ASSIGNED TASK: In the material below, find the span from the line with "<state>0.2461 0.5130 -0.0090" to the line with "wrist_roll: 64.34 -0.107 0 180" and transcribe only those lines, exactly, ends included, without the pictures.

^^^^^^^^^^^^^^^^

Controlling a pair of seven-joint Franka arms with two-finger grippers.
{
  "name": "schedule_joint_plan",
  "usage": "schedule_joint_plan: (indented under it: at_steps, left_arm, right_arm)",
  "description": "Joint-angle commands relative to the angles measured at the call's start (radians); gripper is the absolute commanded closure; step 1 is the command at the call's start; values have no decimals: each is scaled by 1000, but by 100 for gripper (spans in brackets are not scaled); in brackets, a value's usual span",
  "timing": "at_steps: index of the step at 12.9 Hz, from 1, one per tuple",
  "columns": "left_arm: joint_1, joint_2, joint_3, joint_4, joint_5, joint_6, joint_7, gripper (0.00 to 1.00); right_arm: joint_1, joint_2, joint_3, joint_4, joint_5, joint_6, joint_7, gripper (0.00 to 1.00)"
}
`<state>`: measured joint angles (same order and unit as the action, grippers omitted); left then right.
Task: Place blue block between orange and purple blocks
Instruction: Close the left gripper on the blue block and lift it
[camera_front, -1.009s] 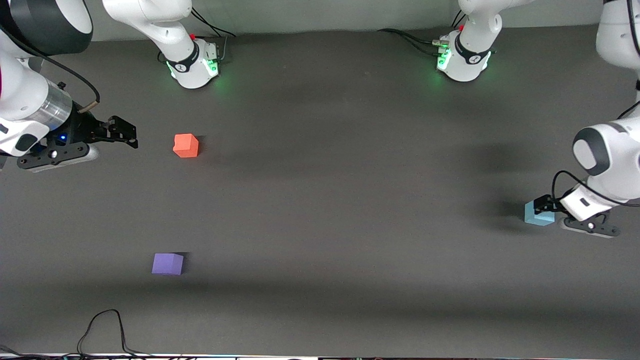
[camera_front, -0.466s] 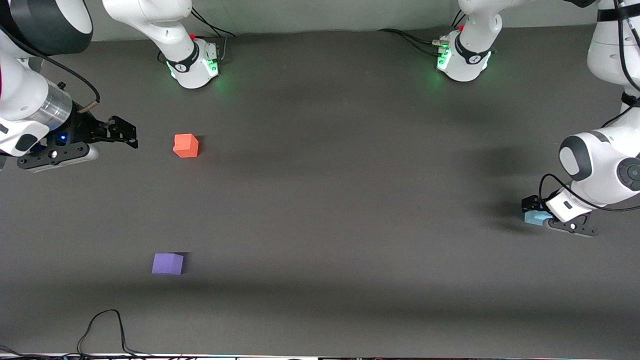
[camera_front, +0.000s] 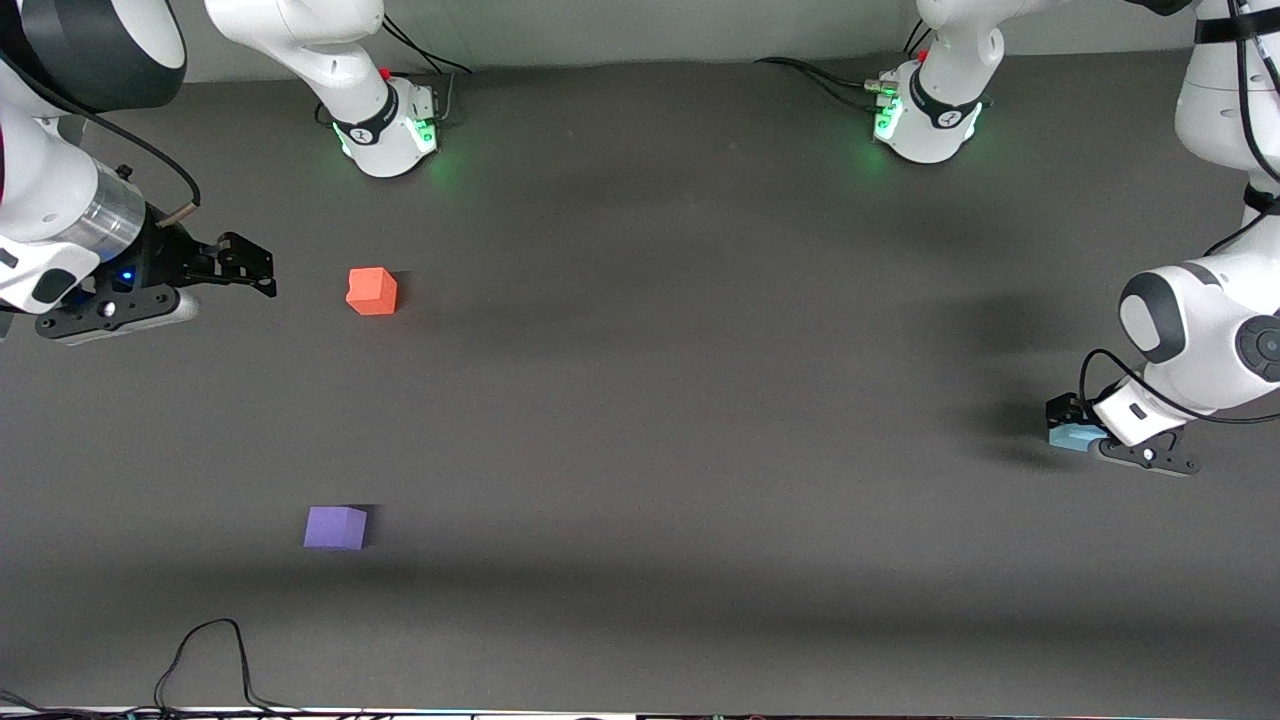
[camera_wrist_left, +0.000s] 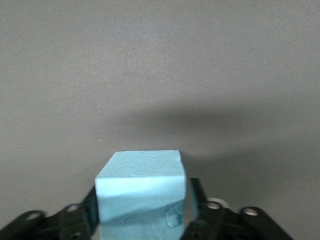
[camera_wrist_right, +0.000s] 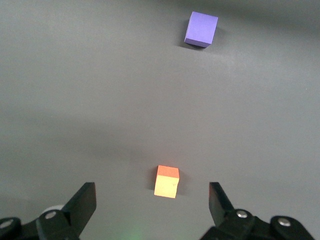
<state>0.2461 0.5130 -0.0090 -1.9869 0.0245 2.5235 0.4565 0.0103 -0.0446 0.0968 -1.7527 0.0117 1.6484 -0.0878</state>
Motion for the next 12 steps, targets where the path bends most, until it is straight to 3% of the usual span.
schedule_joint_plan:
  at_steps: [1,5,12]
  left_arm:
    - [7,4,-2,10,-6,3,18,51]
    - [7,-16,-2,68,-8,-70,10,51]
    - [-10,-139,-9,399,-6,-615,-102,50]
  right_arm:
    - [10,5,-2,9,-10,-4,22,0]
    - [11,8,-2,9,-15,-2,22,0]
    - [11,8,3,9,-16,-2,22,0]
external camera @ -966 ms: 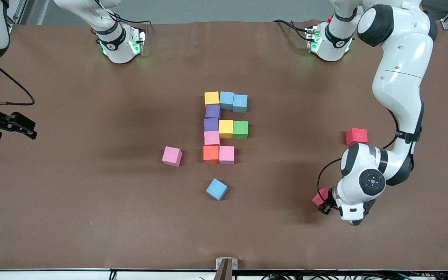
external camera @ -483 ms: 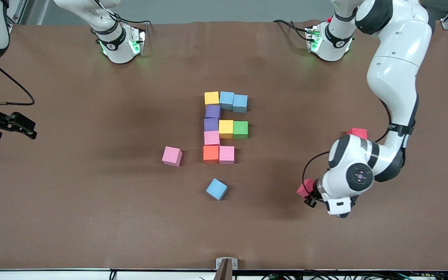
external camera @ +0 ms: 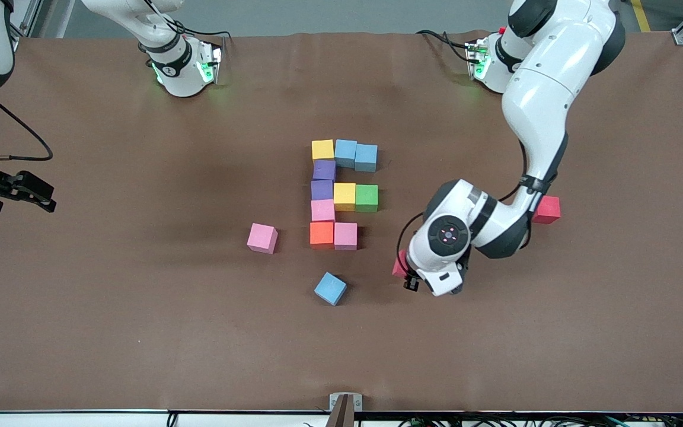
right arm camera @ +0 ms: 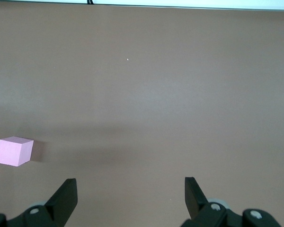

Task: Arrange 11 blocks into digit 3
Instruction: 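Grasp the hot pink cube with the left gripper, then carry the hot pink cube to the shape beside the light pink cube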

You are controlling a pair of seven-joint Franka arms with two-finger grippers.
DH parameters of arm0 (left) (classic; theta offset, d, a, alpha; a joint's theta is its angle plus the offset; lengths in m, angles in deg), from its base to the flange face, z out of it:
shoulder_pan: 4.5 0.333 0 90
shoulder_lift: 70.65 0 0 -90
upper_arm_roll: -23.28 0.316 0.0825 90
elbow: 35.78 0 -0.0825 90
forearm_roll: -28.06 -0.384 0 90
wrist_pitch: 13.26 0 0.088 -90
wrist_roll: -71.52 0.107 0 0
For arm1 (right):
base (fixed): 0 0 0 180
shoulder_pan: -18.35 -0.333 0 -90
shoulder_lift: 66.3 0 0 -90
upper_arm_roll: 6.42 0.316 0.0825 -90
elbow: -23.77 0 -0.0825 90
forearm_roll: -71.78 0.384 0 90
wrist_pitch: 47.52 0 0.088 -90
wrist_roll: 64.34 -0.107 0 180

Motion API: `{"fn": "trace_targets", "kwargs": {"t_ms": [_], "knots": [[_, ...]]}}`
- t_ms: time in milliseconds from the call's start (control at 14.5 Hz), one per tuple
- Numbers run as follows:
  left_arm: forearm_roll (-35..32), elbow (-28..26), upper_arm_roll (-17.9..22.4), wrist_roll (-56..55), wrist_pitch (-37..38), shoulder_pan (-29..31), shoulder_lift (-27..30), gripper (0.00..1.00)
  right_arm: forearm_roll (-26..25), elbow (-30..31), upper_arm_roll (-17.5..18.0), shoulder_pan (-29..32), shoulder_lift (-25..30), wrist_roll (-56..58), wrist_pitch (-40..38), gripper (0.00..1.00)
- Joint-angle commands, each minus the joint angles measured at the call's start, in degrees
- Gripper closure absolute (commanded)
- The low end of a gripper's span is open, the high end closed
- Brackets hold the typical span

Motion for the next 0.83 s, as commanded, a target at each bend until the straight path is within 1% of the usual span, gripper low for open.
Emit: {"fn": "trace_targets", "kwargs": {"t_ms": [0, 69, 207, 414, 621, 759], "knots": [[1.1, -1.0, 0.2, -11.1, -1.3, 0.0, 0.9, 0.85, -0.4, 0.4, 0.2, 0.3, 0.8, -0.9, -0.4, 0.00], [0.7, -1.4, -0.4, -14.5, -1.6, -0.6, 0.8, 0.84, -0.4, 0.4, 0.2, 0.3, 0.8, -0.9, -0.4, 0.00], [0.5, -1.9, -0.3, -17.3, -2.5, -3.2, 0.8, 0.84, -0.4, 0.4, 0.2, 0.3, 0.8, -0.9, -0.4, 0.00], [-0.7, -3.5, -0.2, -21.7, -4.6, -4.1, 0.7, 0.83, -0.4, 0.4, 0.2, 0.3, 0.8, -0.9, -0.4, 0.00], [-3.4, -4.7, -0.2, -25.3, -5.1, -4.6, 0.5, 0.82, -0.4, 0.4, 0.2, 0.3, 0.8, -1.0, -0.4, 0.00], [-3.7, -4.7, -0.3, -26.7, -5.1, -5.6, 0.5, 0.82, -0.4, 0.5, 0.2, 0.3, 0.8, -1.0, -0.4, 0.00]]}}
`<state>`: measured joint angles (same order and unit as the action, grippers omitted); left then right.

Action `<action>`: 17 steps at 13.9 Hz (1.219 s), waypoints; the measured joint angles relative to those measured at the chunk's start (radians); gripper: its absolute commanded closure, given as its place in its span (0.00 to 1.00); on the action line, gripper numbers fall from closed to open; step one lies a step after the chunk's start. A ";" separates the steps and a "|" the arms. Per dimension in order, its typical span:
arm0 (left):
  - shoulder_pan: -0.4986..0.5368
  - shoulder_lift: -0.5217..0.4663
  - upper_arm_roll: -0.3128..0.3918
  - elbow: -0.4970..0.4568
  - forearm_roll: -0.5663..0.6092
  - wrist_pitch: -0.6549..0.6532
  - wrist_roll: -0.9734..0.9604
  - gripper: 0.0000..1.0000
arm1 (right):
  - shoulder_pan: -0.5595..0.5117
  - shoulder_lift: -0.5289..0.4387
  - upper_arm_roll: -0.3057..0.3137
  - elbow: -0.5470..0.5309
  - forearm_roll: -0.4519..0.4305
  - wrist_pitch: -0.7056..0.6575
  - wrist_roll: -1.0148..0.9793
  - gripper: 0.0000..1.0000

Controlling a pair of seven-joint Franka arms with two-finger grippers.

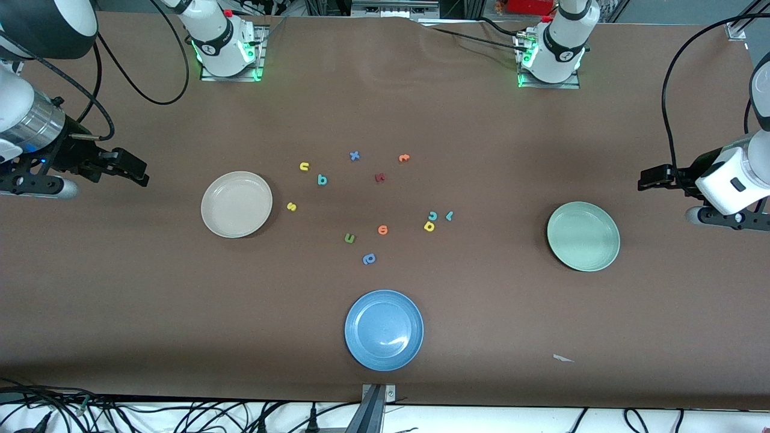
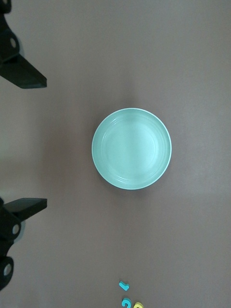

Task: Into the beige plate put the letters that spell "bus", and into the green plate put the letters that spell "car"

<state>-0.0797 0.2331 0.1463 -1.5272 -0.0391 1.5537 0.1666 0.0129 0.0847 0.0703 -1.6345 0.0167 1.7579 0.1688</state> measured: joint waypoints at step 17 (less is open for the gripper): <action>-0.012 0.014 -0.013 0.000 0.000 -0.001 0.000 0.00 | 0.000 0.000 0.012 0.000 0.000 -0.004 -0.001 0.00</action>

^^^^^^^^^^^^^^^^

FINAL ANSWER:
<state>0.2461 0.5130 -0.0090 -1.9869 0.0245 2.5235 0.4565 0.0103 -0.0446 0.0968 -1.7527 0.0117 1.6484 -0.0878</state>
Motion for the next 12 steps, targets where the path bends most, until it is straight to 3% of the usual span.
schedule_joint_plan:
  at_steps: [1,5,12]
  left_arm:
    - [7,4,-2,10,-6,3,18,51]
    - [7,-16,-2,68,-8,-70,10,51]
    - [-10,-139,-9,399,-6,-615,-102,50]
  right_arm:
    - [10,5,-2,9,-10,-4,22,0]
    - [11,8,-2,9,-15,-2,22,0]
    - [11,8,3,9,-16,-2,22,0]
external camera @ -966 ms: 
external camera @ -483 ms: 
external camera @ +0 ms: 
right arm camera @ +0 ms: 

Task: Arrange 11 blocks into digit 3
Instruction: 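Grasp the hot pink cube with the left gripper, then carry the hot pink cube to the shape beside the light pink cube
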
You are controlling a pair of seven-joint Franka arms with two-finger grippers.
DH parameters of arm0 (left) (classic; theta offset, d, a, alpha; a joint's theta is its angle plus the offset; lengths in m, angles in deg), from its base to the flange face, z out of it:
shoulder_pan: 4.5 0.333 0 90
shoulder_lift: 70.65 0 0 -90
upper_arm_roll: -23.28 0.316 0.0825 90
elbow: 35.78 0 -0.0825 90
forearm_roll: -28.06 -0.384 0 90
wrist_pitch: 13.26 0 0.088 -90
wrist_roll: -71.52 0.107 0 0
For arm1 (right):
base (fixed): 0 0 0 180
shoulder_pan: -18.35 -0.333 0 -90
shoulder_lift: 66.3 0 0 -90
upper_arm_roll: 6.42 0.316 0.0825 -90
elbow: -23.77 0 -0.0825 90
forearm_roll: -71.78 0.384 0 90
wrist_pitch: 47.52 0 0.088 -90
wrist_roll: 64.34 -0.107 0 180

Work on this exercise is finished.